## YOUR ASSIGNMENT
Beginning with the line that includes "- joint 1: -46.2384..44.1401" and ending with the last line of the entries below, set down each line exactly; include no pictures.

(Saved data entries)

*** Begin section ***

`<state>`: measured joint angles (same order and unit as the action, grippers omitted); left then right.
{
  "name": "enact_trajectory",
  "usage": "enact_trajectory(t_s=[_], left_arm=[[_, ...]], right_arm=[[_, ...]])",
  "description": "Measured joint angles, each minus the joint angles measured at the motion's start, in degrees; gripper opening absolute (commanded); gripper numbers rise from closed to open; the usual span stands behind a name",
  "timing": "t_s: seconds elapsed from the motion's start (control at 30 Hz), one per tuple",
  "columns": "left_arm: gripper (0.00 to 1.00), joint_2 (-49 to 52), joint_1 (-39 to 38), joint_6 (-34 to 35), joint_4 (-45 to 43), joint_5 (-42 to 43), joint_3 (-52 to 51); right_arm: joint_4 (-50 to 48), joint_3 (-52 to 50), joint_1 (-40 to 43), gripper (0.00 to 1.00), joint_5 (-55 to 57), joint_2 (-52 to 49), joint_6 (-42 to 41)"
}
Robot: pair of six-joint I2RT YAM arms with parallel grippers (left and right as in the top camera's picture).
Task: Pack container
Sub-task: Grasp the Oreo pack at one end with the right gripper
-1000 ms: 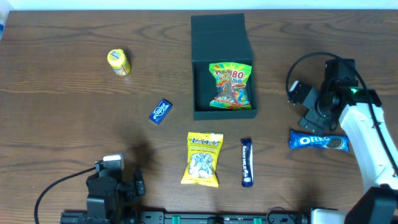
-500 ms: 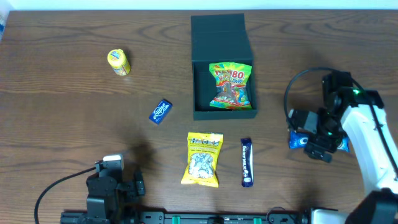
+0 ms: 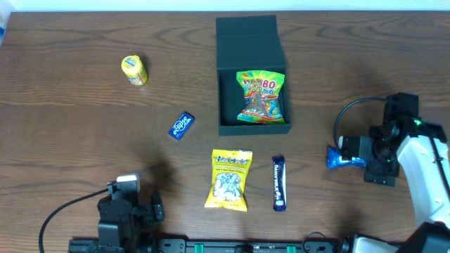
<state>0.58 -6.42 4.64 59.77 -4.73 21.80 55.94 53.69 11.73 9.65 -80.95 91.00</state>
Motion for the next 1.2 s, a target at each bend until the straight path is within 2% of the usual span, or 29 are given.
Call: enact_trajectory(t_s=[0.67, 1.2], left_arm=[[0.95, 0.0, 0.0, 0.0, 0.0, 0.0, 0.0], [0.96, 0.0, 0.0, 0.0, 0.0, 0.0, 0.0]], right_arm=[[-7.2, 0.0, 0.0, 0.99, 0.2, -11.9, 2.6], [-11.9, -1.4, 0.0, 0.99, -2.8, -12.3, 0.8]])
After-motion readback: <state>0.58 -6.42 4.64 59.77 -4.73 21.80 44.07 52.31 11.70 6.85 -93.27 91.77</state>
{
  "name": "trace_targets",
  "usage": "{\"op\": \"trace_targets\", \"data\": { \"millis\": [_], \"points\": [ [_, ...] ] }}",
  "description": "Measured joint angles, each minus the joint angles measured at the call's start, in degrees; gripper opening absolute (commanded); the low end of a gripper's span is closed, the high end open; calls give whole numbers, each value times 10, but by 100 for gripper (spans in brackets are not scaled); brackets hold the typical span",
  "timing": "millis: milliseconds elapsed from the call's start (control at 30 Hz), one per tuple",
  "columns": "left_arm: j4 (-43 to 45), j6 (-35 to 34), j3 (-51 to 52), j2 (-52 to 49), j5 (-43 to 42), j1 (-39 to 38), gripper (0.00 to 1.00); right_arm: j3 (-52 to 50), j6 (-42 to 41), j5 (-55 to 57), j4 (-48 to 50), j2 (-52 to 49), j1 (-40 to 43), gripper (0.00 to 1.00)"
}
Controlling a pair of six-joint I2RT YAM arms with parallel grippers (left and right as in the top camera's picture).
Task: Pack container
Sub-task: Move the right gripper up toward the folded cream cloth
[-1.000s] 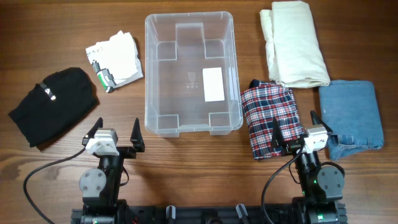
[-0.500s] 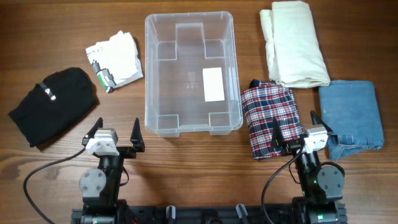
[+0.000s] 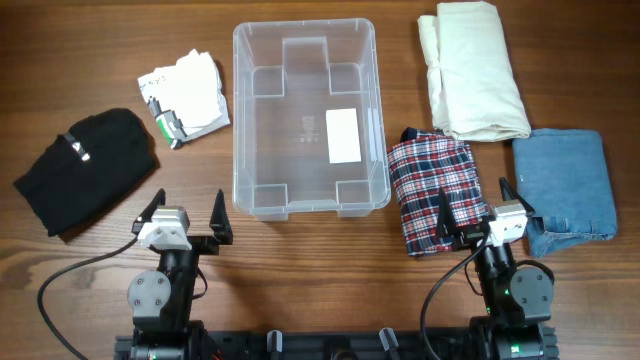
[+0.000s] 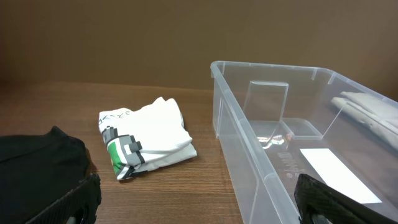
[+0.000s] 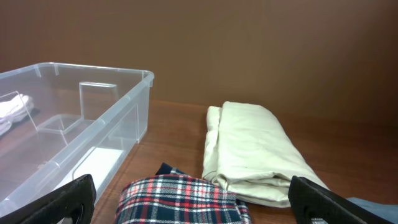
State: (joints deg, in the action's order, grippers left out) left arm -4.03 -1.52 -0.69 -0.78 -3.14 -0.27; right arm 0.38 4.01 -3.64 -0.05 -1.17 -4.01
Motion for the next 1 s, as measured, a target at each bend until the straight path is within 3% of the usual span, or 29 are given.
{"op": "trace_targets", "data": {
  "millis": [367, 767, 1000],
  "points": [
    [0, 0, 0, 0, 0, 0, 100, 0, -5, -4, 0, 0, 0, 100],
    [0, 0, 0, 0, 0, 0, 100, 6, -123, -23, 19, 0, 0, 100],
    [0, 0, 0, 0, 0, 0, 100, 127, -137, -28, -8, -61, 0, 100]
  ]
}}
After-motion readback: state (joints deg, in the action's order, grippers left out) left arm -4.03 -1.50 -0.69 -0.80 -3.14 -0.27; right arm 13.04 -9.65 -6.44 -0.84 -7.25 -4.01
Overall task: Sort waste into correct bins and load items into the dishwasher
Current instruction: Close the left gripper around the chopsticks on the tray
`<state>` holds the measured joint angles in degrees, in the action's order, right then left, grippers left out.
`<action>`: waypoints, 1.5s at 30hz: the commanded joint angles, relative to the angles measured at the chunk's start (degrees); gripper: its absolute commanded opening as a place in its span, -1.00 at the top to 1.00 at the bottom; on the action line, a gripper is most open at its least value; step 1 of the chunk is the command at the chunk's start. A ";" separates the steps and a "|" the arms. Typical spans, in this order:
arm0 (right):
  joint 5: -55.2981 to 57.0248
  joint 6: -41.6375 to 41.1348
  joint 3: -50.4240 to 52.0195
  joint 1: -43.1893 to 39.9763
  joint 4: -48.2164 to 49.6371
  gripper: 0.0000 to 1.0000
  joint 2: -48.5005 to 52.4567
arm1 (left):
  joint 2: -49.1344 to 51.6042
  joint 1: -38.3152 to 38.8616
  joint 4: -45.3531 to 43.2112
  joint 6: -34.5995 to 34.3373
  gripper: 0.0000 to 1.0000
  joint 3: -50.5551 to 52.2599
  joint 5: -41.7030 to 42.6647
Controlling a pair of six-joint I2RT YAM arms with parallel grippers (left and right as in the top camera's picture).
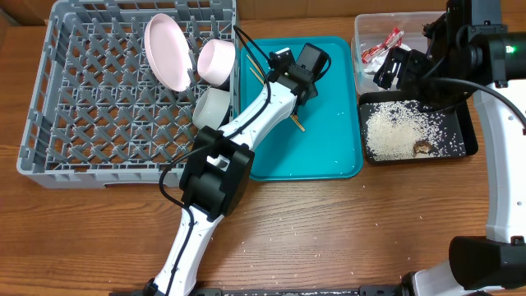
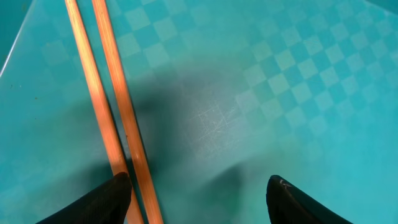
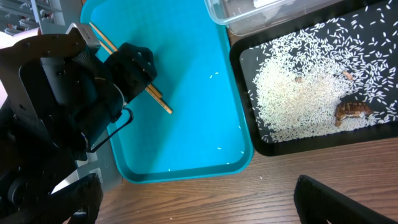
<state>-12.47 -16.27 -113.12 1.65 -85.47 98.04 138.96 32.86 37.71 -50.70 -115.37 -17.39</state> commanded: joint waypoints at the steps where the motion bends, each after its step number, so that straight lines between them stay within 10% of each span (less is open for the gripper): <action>1: 0.44 0.22 0.24 0.26 0.26 -1.00 -0.52 | 0.57 -0.37 0.42 -0.57 -0.41 -0.48 -1.25; 45: 0.44 0.22 0.24 0.26 0.26 -1.00 -0.52 | -3.21 0.07 -2.05 2.62 -0.41 2.67 -1.07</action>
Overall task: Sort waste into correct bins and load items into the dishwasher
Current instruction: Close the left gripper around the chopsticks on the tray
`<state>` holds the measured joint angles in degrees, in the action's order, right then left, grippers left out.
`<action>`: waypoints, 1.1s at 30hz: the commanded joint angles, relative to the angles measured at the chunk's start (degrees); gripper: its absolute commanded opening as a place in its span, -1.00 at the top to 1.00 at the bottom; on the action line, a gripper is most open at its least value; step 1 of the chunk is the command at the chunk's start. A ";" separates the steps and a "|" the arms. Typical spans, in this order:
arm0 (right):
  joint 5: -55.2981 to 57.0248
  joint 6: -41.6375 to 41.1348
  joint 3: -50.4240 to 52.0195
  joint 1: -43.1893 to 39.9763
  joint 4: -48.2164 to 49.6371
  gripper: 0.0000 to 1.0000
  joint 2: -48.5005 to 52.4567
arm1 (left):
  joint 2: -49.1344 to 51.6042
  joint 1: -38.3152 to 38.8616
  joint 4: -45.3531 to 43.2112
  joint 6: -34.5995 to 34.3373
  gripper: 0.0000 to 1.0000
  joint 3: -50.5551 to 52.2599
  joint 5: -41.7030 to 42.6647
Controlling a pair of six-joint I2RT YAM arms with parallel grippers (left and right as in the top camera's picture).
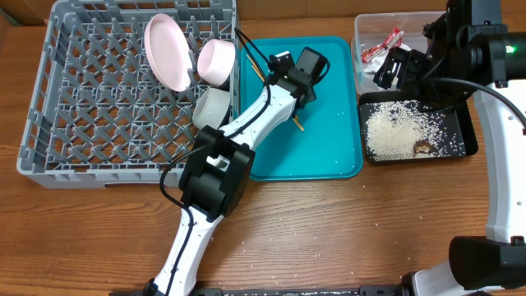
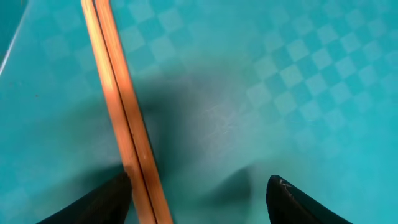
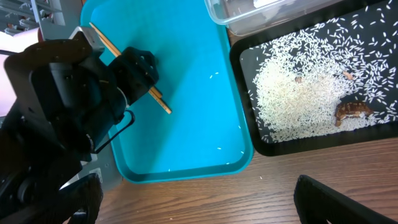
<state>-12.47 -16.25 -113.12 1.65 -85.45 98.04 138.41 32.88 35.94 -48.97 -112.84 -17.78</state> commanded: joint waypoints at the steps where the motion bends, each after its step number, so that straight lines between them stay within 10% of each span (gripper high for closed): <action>1: 0.44 0.20 0.24 0.26 0.24 -1.00 -0.50 | -2.67 0.13 -0.48 0.92 -0.41 0.13 -0.83; 33: 0.42 0.20 0.24 0.26 0.26 -1.00 -0.50 | 1.01 0.20 -0.90 -1.25 -0.47 0.20 -0.22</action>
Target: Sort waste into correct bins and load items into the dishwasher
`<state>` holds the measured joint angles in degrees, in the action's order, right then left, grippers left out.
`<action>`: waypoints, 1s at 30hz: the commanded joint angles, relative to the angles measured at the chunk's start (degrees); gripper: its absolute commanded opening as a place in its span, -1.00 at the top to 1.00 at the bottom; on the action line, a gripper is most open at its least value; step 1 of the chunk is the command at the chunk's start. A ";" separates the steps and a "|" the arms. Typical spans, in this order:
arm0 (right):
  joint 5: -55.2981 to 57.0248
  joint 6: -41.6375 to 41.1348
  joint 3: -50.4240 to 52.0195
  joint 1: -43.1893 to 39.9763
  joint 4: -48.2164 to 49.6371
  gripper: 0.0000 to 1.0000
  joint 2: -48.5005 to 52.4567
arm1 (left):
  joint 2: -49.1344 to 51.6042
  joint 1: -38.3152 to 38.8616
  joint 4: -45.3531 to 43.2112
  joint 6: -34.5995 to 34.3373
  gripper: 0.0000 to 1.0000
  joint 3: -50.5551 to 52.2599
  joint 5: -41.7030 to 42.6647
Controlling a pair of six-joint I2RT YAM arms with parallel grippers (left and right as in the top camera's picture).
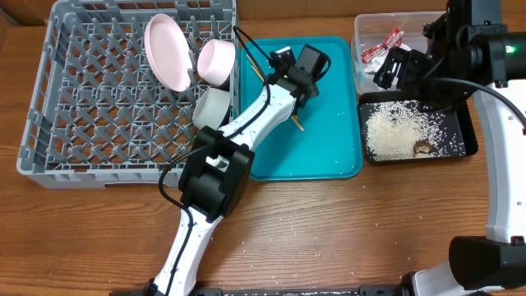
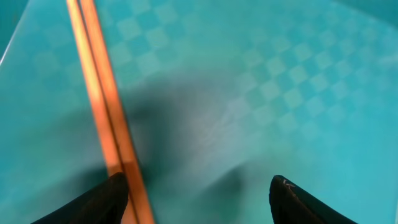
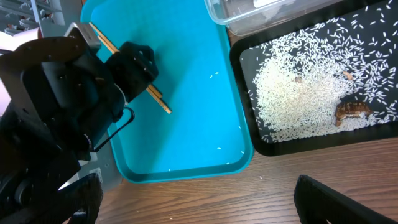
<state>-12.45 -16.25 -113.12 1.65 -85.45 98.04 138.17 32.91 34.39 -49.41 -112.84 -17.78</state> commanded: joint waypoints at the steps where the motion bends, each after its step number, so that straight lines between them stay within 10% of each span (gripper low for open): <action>1: 0.39 0.20 0.24 0.26 0.24 -1.00 -0.50 | 1.25 0.17 0.96 -0.83 -0.47 0.20 -0.22; 30: 0.42 0.20 0.24 0.26 0.24 -1.00 -0.52 | 3.87 0.55 -0.37 -0.79 -0.50 0.20 1.36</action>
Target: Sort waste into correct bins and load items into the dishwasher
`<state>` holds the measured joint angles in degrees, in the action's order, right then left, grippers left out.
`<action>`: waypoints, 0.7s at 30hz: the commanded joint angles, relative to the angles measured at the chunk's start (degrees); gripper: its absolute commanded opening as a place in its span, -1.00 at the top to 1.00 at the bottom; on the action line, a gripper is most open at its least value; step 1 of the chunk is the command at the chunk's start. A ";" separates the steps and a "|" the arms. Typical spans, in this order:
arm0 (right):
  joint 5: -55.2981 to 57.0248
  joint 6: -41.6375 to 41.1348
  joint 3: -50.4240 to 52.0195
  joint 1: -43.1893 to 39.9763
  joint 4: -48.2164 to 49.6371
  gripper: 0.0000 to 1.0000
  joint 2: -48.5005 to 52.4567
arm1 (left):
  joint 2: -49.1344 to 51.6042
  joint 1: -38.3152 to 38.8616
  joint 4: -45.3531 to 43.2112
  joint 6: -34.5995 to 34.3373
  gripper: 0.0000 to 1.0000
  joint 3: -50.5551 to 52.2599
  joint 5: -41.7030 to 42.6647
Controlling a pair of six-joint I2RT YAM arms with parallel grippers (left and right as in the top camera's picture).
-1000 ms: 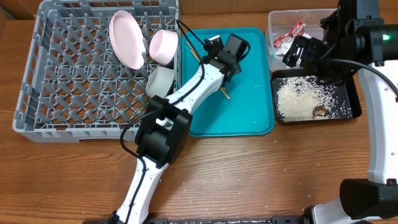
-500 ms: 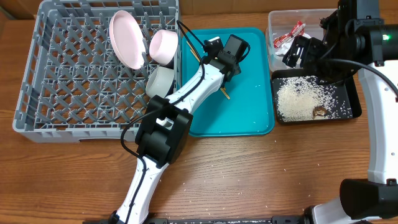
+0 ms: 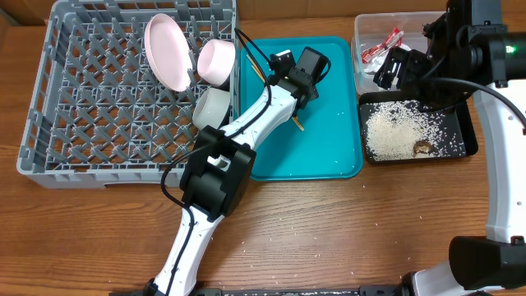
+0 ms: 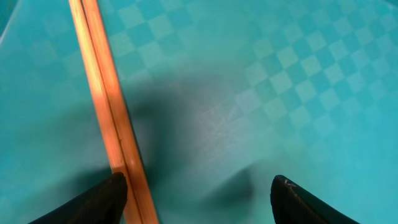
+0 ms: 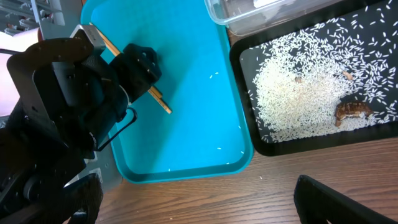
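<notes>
Two wooden chopsticks [image 4: 104,106] lie pressed side by side on the teal tray [image 4: 280,74]. My left gripper [image 4: 196,202] is open and low over the tray. The sticks run just inside its left finger [image 4: 99,202], while its right finger [image 4: 298,199] is well clear of them. In the overhead view the chopsticks [image 3: 297,123] stick out from under the left wrist. My right gripper [image 5: 199,205] is open and empty, held high near the black tray of rice [image 5: 311,93].
A grey dish rack [image 3: 49,164] at the left holds a pink plate [image 3: 168,51], a pink bowl [image 3: 216,62] and a white cup [image 3: 212,107]. A clear bin [image 3: 370,33] with a red-and-white wrapper [image 3: 382,48] stands behind the black tray [image 3: 468,136]. Rice grains dot the table.
The left wrist view has shifted very slightly and is sharp again. The chopsticks still lie beside the left finger. The right arm has not moved.
At first the two chopsticks lay slightly apart beside my open left gripper's left finger. Then they lay tight together in the same spot, and they have stayed so through small shifts of the wrist. The right gripper has hung open in one place throughout.
</notes>
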<state>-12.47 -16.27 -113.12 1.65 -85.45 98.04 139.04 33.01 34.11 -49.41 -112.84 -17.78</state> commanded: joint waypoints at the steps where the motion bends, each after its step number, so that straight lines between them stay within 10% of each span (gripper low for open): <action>1: 0.42 0.22 0.24 0.26 0.24 -1.00 -0.50 | 3.19 0.44 -0.07 -0.79 -0.51 0.20 1.57; 21: 0.44 0.22 0.24 0.26 0.24 -1.00 -0.52 | 4.11 1.01 1.66 -0.72 -0.50 0.20 5.31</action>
<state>-12.45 -16.29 -113.12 1.65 -85.47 98.04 139.52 33.01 34.65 -49.39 -113.30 -16.60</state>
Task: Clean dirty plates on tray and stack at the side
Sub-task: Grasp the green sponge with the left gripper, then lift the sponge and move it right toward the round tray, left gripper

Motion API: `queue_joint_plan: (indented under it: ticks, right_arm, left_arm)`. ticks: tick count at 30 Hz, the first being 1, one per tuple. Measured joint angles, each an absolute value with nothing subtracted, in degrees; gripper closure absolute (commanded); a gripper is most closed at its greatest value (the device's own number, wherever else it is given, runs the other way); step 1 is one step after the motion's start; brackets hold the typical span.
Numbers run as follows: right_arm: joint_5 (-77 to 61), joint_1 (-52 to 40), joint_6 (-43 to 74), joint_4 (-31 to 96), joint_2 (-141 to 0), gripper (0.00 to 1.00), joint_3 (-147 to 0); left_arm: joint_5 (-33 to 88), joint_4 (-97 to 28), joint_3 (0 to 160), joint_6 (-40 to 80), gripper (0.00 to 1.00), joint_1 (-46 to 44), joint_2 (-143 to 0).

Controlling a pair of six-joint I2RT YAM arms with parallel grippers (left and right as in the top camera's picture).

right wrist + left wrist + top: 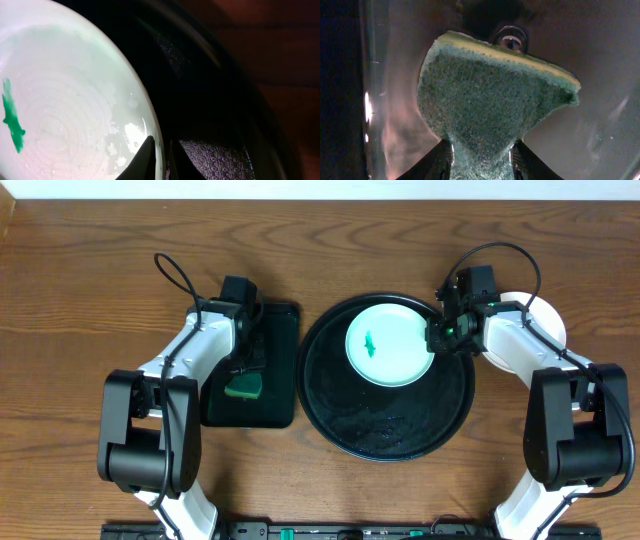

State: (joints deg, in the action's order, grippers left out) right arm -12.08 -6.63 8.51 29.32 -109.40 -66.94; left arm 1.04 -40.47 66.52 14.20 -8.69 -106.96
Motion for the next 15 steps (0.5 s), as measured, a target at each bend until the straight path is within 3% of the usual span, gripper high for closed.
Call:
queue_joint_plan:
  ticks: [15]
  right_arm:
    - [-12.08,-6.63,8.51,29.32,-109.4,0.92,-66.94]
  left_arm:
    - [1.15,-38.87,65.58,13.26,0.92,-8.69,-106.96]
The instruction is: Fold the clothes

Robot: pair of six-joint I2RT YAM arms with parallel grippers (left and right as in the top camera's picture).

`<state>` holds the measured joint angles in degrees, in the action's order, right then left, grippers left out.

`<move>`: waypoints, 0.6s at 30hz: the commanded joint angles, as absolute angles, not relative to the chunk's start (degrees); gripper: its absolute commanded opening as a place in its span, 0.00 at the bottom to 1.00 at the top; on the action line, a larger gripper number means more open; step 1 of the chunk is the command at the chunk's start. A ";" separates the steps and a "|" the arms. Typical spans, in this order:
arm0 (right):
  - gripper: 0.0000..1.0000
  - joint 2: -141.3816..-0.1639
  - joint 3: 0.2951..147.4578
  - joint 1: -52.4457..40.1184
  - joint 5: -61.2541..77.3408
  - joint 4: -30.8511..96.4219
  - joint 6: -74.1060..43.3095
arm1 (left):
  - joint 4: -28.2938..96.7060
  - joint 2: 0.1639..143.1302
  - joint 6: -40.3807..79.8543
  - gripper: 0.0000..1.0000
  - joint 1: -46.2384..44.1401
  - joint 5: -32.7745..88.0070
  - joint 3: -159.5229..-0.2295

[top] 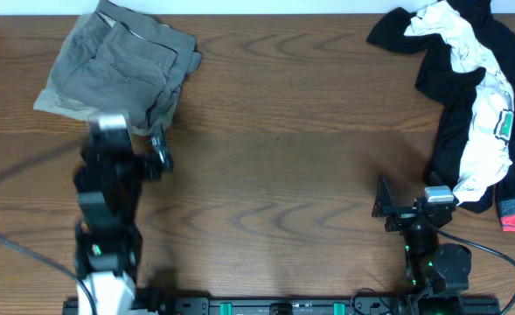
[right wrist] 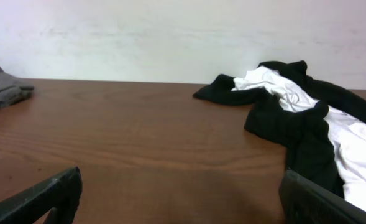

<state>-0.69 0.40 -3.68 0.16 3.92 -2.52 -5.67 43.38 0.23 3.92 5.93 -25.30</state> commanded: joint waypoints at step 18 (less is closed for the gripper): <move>0.99 -0.32 0.30 -3.70 -0.19 4.16 -2.09 | -4.99 10.22 0.58 0.98 3.95 4.89 -0.23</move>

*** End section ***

## WRITTEN RESPONSE
  - joint 1: -46.2384..44.1401
  - joint 5: -32.7745..88.0070
  - joint 3: -159.5229..-0.2295

[top] 
[right wrist] 

<state>-0.69 0.40 -3.68 0.16 3.92 -2.52 -5.67 43.38 0.23 3.92 5.93 -25.30</state> commanded: joint waypoints at step 18 (less is closed for the gripper): <move>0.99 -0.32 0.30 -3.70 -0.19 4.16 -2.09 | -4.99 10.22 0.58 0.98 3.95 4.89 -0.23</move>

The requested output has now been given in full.